▸ Your goal:
Repeat every entry exactly. Leave nothing out.

◇ ◇ ◇ ◇ ◇ ◇ ◇

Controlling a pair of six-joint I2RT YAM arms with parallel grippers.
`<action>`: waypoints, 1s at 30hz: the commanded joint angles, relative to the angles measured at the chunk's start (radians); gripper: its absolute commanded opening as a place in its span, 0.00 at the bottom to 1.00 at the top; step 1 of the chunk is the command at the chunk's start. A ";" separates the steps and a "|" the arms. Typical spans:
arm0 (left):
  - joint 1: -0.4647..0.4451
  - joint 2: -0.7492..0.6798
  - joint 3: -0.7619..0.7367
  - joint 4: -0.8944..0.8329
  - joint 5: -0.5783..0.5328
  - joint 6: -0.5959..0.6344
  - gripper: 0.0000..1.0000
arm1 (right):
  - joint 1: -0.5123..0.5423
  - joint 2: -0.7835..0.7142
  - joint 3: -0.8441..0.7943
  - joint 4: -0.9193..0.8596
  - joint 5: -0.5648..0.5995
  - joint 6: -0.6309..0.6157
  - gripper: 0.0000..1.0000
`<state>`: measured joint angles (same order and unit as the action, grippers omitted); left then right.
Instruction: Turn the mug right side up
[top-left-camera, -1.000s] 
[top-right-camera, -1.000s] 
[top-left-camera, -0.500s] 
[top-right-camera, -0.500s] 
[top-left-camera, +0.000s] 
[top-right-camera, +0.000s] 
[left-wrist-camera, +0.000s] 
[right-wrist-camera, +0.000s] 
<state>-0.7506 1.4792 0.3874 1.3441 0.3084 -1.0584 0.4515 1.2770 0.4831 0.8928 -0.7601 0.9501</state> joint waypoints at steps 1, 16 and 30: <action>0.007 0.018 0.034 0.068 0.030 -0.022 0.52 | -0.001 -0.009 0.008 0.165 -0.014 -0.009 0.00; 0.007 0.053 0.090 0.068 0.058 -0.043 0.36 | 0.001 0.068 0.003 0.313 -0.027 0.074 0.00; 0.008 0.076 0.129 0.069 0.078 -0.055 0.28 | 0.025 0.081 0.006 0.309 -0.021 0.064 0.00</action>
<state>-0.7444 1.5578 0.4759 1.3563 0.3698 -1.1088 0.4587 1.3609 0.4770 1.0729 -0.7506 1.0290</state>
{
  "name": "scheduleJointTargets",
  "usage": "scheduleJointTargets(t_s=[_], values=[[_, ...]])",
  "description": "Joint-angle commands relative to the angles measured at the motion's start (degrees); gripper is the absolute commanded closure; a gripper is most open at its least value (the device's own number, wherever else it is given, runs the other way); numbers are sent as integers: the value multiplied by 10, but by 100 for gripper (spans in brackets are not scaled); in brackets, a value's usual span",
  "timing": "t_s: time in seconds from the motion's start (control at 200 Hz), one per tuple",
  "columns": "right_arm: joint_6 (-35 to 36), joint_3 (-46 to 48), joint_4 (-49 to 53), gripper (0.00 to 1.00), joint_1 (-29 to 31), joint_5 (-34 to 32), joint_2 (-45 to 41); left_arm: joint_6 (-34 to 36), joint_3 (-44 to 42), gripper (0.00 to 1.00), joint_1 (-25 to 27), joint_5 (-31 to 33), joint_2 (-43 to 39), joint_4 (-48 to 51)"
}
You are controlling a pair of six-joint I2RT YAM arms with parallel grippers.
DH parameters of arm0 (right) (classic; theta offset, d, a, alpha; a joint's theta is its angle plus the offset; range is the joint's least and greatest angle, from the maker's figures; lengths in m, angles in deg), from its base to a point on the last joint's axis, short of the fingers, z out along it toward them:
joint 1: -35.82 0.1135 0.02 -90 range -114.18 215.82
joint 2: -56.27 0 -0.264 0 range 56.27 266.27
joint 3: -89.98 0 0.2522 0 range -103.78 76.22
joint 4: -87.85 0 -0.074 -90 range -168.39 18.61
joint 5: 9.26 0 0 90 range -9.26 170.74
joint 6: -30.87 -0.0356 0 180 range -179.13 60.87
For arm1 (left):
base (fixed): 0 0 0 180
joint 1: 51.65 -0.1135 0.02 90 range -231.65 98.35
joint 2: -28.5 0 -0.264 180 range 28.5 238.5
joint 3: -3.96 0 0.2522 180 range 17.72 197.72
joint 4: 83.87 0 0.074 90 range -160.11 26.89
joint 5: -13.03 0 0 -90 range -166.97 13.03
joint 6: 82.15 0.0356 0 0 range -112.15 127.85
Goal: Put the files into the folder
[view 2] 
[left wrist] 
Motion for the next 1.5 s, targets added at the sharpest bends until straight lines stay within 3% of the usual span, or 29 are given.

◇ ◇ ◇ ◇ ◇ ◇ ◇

▸ Response box:
Controlling a pair of six-joint I2RT YAM arms with parallel grippers.
`<action>`: waypoints, 1s at 30hz: the commanded joint angles, relative to the angles measured at the chunk's start (radians); gripper: its absolute commanded opening as a place in its span, 0.00 at the bottom to 1.00 at the top; step 1 of the chunk is the command at the chunk's start. A ";" separates the steps and a "|" the arms. Typical spans:
arm0 (left):
  - joint 1: -0.4647..0.4451
  - joint 2: -0.7492..0.6798
  - joint 3: -0.7619..0.7367
  - joint 4: -0.8944..0.8329
  - joint 5: -0.5783..0.5328
  - joint 6: -0.5959..0.6344
  - gripper: 0.0000..1.0000
arm1 (right):
  - joint 1: -0.5123..0.5423
  - joint 2: -0.7835..0.7142
  - joint 3: -0.8441..0.7943
  - joint 4: -0.9193..0.8596
  - joint 5: -0.5648..0.5995
  - joint 6: -0.6309..0.6157
  - gripper: 0.0000..1.0000
`<state>`: measured joint angles (same order and unit as the action, grippers omitted); left then right.
Instruction: Turn the mug right side up
[top-left-camera, -1.000s] 
[top-right-camera, -1.000s] 
[top-left-camera, -0.500s] 
[top-right-camera, -0.500s] 
[top-left-camera, +0.000s] 
[top-right-camera, +0.000s] 
[left-wrist-camera, +0.000s] 
[right-wrist-camera, +0.000s] 
<state>-0.7506 1.4792 0.3874 1.3441 0.3084 -1.0584 0.4515 1.2770 0.4831 0.8928 -0.7601 0.9501</state> joint waypoints at steps 1, 16 and 30: <action>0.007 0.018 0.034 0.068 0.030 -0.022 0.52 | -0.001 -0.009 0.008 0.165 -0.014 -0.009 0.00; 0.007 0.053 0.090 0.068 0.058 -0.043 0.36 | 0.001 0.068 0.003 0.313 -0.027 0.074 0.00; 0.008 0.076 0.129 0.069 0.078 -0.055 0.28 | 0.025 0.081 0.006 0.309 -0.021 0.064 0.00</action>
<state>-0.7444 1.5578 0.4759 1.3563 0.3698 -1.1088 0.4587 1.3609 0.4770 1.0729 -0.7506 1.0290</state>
{
  "name": "scheduleJointTargets",
  "usage": "scheduleJointTargets(t_s=[_], values=[[_, ...]])",
  "description": "Joint-angle commands relative to the angles measured at the motion's start (degrees); gripper is the absolute commanded closure; a gripper is most open at its least value (the device's own number, wherever else it is given, runs the other way); numbers are sent as integers: the value multiplied by 10, but by 100 for gripper (spans in brackets are not scaled); in brackets, a value's usual span",
  "timing": "t_s: time in seconds from the motion's start (control at 200 Hz), one per tuple",
  "columns": "right_arm: joint_6 (-35 to 36), joint_3 (-46 to 48), joint_4 (-49 to 53), gripper (0.00 to 1.00), joint_1 (-29 to 31), joint_5 (-34 to 32), joint_2 (-45 to 41); left_arm: joint_6 (-34 to 36), joint_3 (-44 to 42), gripper (0.00 to 1.00), joint_1 (-25 to 27), joint_5 (-31 to 33), joint_2 (-43 to 39), joint_4 (-48 to 51)"
}
You are controlling a pair of six-joint I2RT YAM arms with parallel grippers.
DH parameters of arm0 (right) (classic; theta offset, d, a, alpha; a joint's theta is its angle plus the offset; range is the joint's least and greatest angle, from the maker's figures; lengths in m, angles in deg), from its base to a point on the last joint's axis, short of the fingers, z out along it toward them:
joint 1: -35.82 0.1135 0.02 -90 range -114.18 215.82
joint 2: -56.27 0 -0.264 0 range 56.27 266.27
joint 3: -89.98 0 0.2522 0 range -103.78 76.22
joint 4: -87.85 0 -0.074 -90 range -168.39 18.61
joint 5: 9.26 0 0 90 range -9.26 170.74
joint 6: -30.87 -0.0356 0 180 range -179.13 60.87
For arm1 (left):
base (fixed): 0 0 0 180
joint 1: 51.65 -0.1135 0.02 90 range -231.65 98.35
joint 2: -28.5 0 -0.264 180 range 28.5 238.5
joint 3: -3.96 0 0.2522 180 range 17.72 197.72
joint 4: 83.87 0 0.074 90 range -160.11 26.89
joint 5: -13.03 0 0 -90 range -166.97 13.03
joint 6: 82.15 0.0356 0 0 range -112.15 127.85
Goal: Put the files into the folder
[view 2] 
[left wrist] 
Motion for the next 1.5 s, targets added at the sharpest bends until straight lines stay within 3% of the usual span, or 29 are given.

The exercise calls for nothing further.